### Task to carry out
The output should be every line below, retyped exactly, with no images.

▼

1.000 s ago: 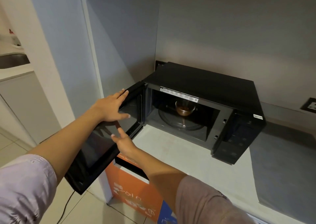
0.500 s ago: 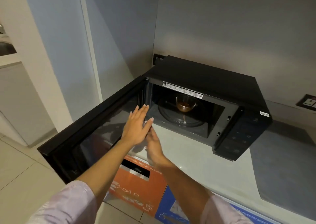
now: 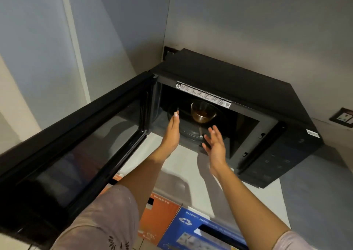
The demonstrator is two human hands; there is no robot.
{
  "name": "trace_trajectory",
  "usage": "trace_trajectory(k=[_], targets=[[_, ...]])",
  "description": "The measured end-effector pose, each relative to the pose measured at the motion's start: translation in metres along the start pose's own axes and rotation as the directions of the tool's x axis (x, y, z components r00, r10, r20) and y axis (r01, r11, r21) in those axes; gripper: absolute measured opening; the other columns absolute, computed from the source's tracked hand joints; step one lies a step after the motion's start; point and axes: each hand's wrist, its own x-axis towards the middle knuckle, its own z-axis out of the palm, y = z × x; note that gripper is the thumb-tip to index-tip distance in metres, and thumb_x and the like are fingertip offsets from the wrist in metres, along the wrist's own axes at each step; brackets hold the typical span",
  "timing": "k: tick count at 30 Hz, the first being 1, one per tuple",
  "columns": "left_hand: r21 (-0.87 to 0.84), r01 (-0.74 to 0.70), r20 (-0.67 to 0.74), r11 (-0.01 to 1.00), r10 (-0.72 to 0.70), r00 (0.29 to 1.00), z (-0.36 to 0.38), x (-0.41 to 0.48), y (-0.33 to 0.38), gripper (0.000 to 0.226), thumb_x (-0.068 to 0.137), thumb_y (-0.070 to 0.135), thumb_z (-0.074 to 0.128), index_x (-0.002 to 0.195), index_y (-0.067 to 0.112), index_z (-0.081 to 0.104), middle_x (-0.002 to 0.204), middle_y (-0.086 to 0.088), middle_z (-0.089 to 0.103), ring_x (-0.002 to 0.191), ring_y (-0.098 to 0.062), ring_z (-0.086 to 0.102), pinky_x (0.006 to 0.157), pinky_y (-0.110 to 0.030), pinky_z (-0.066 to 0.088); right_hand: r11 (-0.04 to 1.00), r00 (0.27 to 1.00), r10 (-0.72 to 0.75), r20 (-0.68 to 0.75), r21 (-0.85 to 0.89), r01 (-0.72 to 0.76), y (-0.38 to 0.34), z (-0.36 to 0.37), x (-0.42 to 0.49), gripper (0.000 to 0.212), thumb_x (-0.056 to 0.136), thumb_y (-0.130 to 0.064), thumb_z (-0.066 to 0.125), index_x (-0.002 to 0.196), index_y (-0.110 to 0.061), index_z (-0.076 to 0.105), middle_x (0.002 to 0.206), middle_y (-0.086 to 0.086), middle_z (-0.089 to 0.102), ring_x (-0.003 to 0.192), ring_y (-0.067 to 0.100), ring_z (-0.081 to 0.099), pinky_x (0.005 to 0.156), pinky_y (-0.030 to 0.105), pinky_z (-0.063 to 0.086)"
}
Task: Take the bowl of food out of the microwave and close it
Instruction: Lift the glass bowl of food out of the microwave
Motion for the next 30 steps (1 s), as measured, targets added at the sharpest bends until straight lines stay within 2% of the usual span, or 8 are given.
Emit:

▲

### Output
1.000 s ago: 
0.500 s ago: 
now: 
The demonstrator is two human hands; there is no robot.
{
  "name": "trace_trajectory",
  "usage": "trace_trajectory(k=[_], targets=[[_, ...]])",
  "description": "The measured end-effector pose, each relative to the pose measured at the motion's start: translation in metres along the start pose's own axes and rotation as the directions of the tool's x axis (x, y, z components r00, r10, r20) and y axis (r01, r11, r21) in those axes; gripper: absolute measured opening; the other columns absolute, computed from the source's tracked hand joints; step one lies a step after the motion's start; point and axes: each hand's wrist, its own x-axis towards the middle knuckle, its own z-axis out of the palm, y = z × x; note that gripper is the thumb-tip to index-tip distance in metres, and thumb_x and the like are fingertip offsets from the wrist in metres, along the wrist's own axes at each step; brackets hold the typical span",
  "timing": "k: tick count at 30 Hz, the first being 1, one per tuple",
  "columns": "left_hand: r21 (-0.87 to 0.84), r01 (-0.74 to 0.70), r20 (-0.67 to 0.74), r11 (-0.01 to 1.00), r10 (-0.72 to 0.70), r00 (0.29 to 1.00), z (-0.36 to 0.38), x (-0.41 to 0.48), y (-0.33 to 0.38), gripper (0.000 to 0.226), thumb_x (-0.068 to 0.137), thumb_y (-0.070 to 0.135), thumb_z (-0.074 to 0.128), index_x (-0.002 to 0.195), index_y (-0.067 to 0.112), index_z (-0.081 to 0.104), middle_x (-0.002 to 0.204), middle_y (-0.086 to 0.088), middle_z (-0.089 to 0.103), ring_x (-0.002 to 0.191), ring_y (-0.098 to 0.062), ring_z (-0.086 to 0.102), pinky_x (0.006 to 0.157), pinky_y (-0.110 to 0.030), pinky_z (-0.066 to 0.088); right_hand: r11 (-0.04 to 1.00), r00 (0.27 to 1.00), r10 (-0.72 to 0.75), r20 (-0.68 to 0.75), r21 (-0.85 to 0.89), r01 (-0.72 to 0.76), y (-0.38 to 0.34), z (-0.36 to 0.37), x (-0.42 to 0.49), gripper (0.000 to 0.212), thumb_x (-0.056 to 0.136), thumb_y (-0.130 to 0.064), thumb_z (-0.066 to 0.125), index_x (-0.002 to 0.196), index_y (-0.110 to 0.061), index_z (-0.076 to 0.105), middle_x (0.002 to 0.206), middle_y (-0.086 to 0.086), middle_z (-0.089 to 0.102), ring_x (-0.003 to 0.192), ring_y (-0.067 to 0.100), ring_z (-0.081 to 0.099), pinky_x (0.005 to 0.156), pinky_y (-0.030 to 0.105), pinky_z (-0.063 to 0.086)"
}
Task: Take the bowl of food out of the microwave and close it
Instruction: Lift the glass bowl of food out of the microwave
Motion for the next 30 steps (1 s), as measured, targets added at the sharpest bends until straight lines stay within 2% of the usual span, or 8 are given.
Emit:

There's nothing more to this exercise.